BEGIN

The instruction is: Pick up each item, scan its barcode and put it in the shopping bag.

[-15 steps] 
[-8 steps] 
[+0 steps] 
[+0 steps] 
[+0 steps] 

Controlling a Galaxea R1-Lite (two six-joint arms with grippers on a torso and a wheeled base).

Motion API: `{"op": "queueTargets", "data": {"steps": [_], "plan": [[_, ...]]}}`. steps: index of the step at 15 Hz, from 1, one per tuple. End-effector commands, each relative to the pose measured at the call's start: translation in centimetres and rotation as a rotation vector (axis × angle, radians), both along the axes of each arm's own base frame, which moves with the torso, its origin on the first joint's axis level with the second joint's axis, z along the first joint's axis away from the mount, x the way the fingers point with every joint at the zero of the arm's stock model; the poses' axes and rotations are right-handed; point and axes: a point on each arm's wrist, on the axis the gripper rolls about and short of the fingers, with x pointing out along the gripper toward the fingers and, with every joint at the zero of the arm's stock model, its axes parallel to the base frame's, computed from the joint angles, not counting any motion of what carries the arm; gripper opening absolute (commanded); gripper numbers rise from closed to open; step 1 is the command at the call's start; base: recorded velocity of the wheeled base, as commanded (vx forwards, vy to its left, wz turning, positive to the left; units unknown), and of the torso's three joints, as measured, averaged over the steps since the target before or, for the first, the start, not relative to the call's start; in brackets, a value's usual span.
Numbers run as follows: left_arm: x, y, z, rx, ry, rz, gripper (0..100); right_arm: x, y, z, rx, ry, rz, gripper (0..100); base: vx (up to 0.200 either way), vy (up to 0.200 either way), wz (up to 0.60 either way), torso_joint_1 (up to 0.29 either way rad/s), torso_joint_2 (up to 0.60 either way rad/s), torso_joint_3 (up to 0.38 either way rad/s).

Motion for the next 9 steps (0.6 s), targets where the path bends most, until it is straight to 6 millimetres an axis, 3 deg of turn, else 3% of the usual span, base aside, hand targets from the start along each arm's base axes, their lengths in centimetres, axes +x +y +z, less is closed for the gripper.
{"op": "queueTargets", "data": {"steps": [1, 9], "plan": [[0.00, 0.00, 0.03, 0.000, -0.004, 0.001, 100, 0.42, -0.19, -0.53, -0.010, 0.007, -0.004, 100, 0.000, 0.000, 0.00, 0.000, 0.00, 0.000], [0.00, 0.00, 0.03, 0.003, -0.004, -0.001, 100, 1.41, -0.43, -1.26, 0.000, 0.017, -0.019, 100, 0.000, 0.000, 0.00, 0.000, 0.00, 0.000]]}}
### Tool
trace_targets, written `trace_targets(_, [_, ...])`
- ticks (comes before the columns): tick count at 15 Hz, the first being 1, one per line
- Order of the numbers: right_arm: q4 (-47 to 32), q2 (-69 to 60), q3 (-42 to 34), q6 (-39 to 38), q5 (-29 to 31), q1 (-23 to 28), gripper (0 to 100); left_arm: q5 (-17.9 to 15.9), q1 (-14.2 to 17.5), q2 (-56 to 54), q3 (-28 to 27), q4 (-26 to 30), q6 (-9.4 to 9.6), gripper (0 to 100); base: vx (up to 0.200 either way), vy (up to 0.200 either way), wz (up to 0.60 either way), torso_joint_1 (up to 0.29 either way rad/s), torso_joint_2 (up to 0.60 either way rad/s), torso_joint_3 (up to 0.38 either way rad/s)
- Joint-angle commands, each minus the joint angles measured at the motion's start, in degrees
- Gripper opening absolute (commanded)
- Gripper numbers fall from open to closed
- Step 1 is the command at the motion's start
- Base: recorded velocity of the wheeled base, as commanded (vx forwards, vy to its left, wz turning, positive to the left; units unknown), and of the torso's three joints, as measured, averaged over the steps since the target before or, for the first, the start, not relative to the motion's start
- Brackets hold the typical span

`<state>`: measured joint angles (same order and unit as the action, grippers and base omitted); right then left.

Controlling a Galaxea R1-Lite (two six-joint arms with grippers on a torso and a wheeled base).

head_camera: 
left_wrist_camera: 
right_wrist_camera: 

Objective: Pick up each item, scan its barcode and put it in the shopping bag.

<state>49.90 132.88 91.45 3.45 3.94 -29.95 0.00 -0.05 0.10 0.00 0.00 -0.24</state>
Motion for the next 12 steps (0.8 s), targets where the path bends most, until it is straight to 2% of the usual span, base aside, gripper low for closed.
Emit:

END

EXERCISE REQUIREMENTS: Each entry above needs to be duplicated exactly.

ANSWER BOX:
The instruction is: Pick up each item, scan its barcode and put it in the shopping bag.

[-15 steps] 
[-8 steps] 
[+0 steps] 
[+0 steps] 
[+0 steps] 

Controlling a Galaxea R1-Lite (two six-joint arms with grippers on a torso and a wheeled base).

Motion API: `{"op": "queueTargets", "data": {"steps": [_], "plan": [[_, ...]]}}`. steps: index of the step at 15 Hz, from 1, one per tuple. End-effector commands, each relative to the pose measured at the call's start: translation in centimetres and rotation as a rotation vector (axis × angle, radians), both along the axes of each arm's own base frame, which moves with the torso, its origin on the first joint's axis level with the second joint's axis, z along the first joint's axis away from the mount, x the way the fingers point with every joint at the zero of the arm's stock model; the poses' axes and rotations are right-handed; point and axes: a point on each arm's wrist, on the axis the gripper rolls about and short of the fingers, with x pointing out along the gripper toward the fingers and, with every joint at the zero of the arm's stock model, its axes parallel to the base frame's, computed from the joint angles, not counting any motion of what carries the arm; gripper opening absolute (commanded); gripper numbers rise from closed to open; step 1 is the command at the call's start; base: recorded velocity of the wheeled base, as commanded (vx forwards, vy to its left, wz turning, positive to the left; units unknown), and of the torso's three joints, as measured, averaged over the steps since the target before or, for the first, the start, not relative to the call's start; in brackets, a value's usual span.
Numbers run as follows: left_arm: x, y, z, rx, ry, rz, gripper (0..100); right_arm: x, y, z, rx, ry, rz, gripper (0..100); base: vx (up to 0.200 either way), vy (up to 0.200 either way), wz (up to 0.60 either way), torso_joint_1 (up to 0.29 either way rad/s), torso_joint_2 (up to 0.60 either way rad/s), torso_joint_3 (up to 0.38 either way rad/s).

Motion for the next 9 steps (0.6 s), targets where the path bends most, until it is straight to 6 millimetres an axis, 3 deg of turn, else 3% of the usual span, base aside, hand targets from the start along each arm's base axes, their lengths in centimetres, axes +x +y +z, less is closed for the gripper.
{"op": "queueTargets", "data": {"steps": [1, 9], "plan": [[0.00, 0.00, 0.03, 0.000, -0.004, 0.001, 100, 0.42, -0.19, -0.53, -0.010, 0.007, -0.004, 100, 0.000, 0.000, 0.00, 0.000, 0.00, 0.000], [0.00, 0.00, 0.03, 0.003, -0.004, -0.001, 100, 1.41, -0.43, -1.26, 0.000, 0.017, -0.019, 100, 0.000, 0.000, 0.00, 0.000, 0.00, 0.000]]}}
### Tool
trace_targets, written `trace_targets(_, [_, ...])`
- ticks (comes before the columns): tick count at 15 Hz, the first being 1, one per line
- Order of the numbers: right_arm: q4 (-47 to 32), q2 (-69 to 60), q3 (-42 to 34), q6 (-39 to 38), q5 (-29 to 31), q1 (-23 to 28), gripper (0 to 100); left_arm: q5 (-17.9 to 15.9), q1 (-14.2 to 17.5), q2 (-56 to 54), q3 (-28 to 27), q4 (-26 to 30), q6 (-9.4 to 9.6), gripper (0 to 100); base: vx (up to 0.200 either way), vy (up to 0.200 either way), wz (up to 0.60 either way), torso_joint_1 (up to 0.29 either way rad/s), torso_joint_2 (up to 0.60 either way rad/s), torso_joint_3 (up to 0.38 either way rad/s)
- Joint-angle commands, each minus the joint angles measured at the motion's start, in degrees
- Gripper opening absolute (commanded)
- Gripper numbers fall from open to closed
- Step 1 is the command at the motion's start
- Base: recorded velocity of the wheeled base, as commanded (vx forwards, vy to its left, wz turning, positive to the left; units unknown), and of the torso's three joints, as measured, averaged over the steps since the target before or, for the first, the start, not relative to the motion's start
- Brackets hold the typical span

`<state>`: measured joint angles (same order and unit as the action, grippers and base omitted); right then left.

Controlling a Galaxea R1-Lite (two six-joint arms with grippers on a torso and a wheeled base).

head_camera: 
left_wrist_camera: 
right_wrist_camera: 

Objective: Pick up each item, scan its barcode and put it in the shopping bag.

<state>49.90 132.88 91.45 3.45 3.94 -29.95 0.00 -0.05 0.10 0.00 0.00 -0.24</state>
Motion for the next 12 steps (0.8 s), targets where the path bends most, until it is straight to 2% of the usual span, base aside, gripper low for closed.
Emit:

What was asked for in the exercise is now done.